My DD has been in nursery since Oct 2023 and I have never once been called to collect her. At the very least you need to find a new childcare option.

For comparison in this time I would say DD has needed calpol for a fever maybe two or three times.

RestartingForNY · 14/01/2026 08:47

Remove their right to give your child calpol and then turn up with a thermometer. Unless your child is incredibly sickly this is them deciding you are the easiest route to manage staffing issues. My son hasn't had his temperature checked (never mind found to be about 38 degrees) this many times in 18 months of nursery.

MyballsareSandy2015 · 14/01/2026 08:53

That’s madness. Mine are adults now but I don’t remember ever picking either of them up from nursery unwell.

Needspaceforlego · 14/01/2026 08:53

AussieManque · 14/01/2026 03:49

If you are checking her fever before sending her in, that implies you think she might be ill, so why are you sending her in?

More likely they have made the Op paranoid sending her home so often. Someone has calculated she is being sent home every other day.

They are clearly short staffed, too many kids on the books and every other parent has got wise to their tactics.
Op needs to get wise to it too.

Sassylovesbooks · 14/01/2026 08:59

My son didn't go to nursery but rather pre-school. This sounds incredibly excessive - 26 times in 3 months, is utterly crazy. I can imagine that not only is it stressful but your employer is going to start saying something. I work in a school, and in my experience they are pretty good with staff, but most would start asking questions by this point!

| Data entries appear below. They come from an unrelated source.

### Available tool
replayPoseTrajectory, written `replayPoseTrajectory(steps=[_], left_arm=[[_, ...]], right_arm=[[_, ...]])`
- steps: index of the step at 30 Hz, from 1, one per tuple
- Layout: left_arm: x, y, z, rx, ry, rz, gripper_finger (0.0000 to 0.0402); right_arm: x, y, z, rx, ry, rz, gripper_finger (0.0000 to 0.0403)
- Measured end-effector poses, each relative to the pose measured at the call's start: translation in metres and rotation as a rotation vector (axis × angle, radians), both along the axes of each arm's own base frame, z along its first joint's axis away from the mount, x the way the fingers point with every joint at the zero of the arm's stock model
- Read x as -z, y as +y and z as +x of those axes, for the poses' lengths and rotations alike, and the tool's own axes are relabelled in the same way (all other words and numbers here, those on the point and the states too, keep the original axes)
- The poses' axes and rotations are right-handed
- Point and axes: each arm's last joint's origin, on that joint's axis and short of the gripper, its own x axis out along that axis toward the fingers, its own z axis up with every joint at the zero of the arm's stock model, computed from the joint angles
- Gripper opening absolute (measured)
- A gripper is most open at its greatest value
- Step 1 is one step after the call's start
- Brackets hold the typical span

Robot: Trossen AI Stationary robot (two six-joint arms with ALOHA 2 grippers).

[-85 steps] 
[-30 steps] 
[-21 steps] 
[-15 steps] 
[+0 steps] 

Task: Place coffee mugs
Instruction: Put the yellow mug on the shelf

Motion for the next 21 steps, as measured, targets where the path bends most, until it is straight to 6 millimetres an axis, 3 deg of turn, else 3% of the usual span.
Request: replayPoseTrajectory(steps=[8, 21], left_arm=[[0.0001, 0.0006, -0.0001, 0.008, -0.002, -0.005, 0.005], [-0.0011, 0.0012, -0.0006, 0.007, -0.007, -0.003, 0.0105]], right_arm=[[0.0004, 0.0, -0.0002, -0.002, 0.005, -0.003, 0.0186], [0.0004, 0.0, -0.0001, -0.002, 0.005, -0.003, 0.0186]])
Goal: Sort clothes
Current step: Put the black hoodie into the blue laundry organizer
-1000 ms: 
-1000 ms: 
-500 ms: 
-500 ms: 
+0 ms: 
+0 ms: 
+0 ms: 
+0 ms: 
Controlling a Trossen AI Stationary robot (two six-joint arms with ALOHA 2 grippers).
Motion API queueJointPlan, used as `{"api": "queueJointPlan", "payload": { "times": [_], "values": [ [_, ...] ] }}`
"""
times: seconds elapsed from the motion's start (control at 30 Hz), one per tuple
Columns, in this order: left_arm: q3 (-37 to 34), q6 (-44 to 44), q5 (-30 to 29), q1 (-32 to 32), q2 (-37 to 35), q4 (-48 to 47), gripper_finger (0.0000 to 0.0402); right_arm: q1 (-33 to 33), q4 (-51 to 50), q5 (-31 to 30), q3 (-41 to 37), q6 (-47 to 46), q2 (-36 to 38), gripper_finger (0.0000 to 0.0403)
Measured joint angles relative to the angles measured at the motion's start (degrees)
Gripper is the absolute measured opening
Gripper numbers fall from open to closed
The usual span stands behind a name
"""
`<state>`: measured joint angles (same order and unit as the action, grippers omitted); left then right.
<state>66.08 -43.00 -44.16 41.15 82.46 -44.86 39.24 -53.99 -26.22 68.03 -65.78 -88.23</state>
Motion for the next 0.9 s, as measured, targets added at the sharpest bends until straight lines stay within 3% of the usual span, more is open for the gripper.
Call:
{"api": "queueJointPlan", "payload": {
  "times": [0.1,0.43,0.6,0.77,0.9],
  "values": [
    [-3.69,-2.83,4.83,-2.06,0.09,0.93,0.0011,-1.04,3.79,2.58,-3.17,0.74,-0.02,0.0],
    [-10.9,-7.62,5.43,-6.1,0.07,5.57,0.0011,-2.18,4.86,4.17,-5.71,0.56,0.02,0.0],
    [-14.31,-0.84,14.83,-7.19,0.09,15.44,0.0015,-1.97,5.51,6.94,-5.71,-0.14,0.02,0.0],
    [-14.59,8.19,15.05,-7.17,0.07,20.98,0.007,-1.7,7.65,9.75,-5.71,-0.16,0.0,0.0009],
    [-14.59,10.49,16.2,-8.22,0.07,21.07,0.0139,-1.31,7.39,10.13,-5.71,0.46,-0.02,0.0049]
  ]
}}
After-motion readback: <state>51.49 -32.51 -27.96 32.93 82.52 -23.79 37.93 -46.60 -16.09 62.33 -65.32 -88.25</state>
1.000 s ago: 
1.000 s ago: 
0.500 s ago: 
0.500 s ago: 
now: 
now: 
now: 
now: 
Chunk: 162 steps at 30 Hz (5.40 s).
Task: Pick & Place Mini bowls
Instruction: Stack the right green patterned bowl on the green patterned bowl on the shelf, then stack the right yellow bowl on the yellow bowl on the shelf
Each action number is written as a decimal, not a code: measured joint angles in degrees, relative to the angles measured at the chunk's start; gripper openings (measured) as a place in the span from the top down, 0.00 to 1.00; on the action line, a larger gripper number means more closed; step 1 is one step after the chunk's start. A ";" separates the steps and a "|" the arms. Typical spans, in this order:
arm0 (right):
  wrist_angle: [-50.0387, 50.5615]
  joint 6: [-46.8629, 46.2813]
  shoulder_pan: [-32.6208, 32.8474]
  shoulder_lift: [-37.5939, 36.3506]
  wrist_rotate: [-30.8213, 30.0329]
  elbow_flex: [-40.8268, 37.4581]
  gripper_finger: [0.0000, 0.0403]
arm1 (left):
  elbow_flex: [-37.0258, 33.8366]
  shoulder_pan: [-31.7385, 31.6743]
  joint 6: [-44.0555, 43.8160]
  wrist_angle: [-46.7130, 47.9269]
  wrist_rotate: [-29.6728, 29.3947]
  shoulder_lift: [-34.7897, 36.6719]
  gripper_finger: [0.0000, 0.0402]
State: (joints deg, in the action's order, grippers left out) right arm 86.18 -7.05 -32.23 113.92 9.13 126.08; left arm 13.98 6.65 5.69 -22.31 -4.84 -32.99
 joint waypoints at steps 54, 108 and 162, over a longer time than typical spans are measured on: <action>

I'm assuming the nursery has the phone number for the school, and is calling? Usually personal mobiles aren't allowed to be used in class. If you or your husband are in the middle of teaching, what happens? Do you have to finish the lesson, then leave to pick your daughter up? Or do you leave immediately? I would stop being 'available' to pick your daughter up, especially if it's immediately. However, I don't think the nursery is a good fit for your daughter, and finding an alternative setting would be better. I work in a First school, and one of our teachers had to pick her son up from nursery. She left at lunchtime to pick her son up, and they had to hold onto him until she could leave. Some jobs mean that unless a child is extremely unwell, you can't just drop everything and go.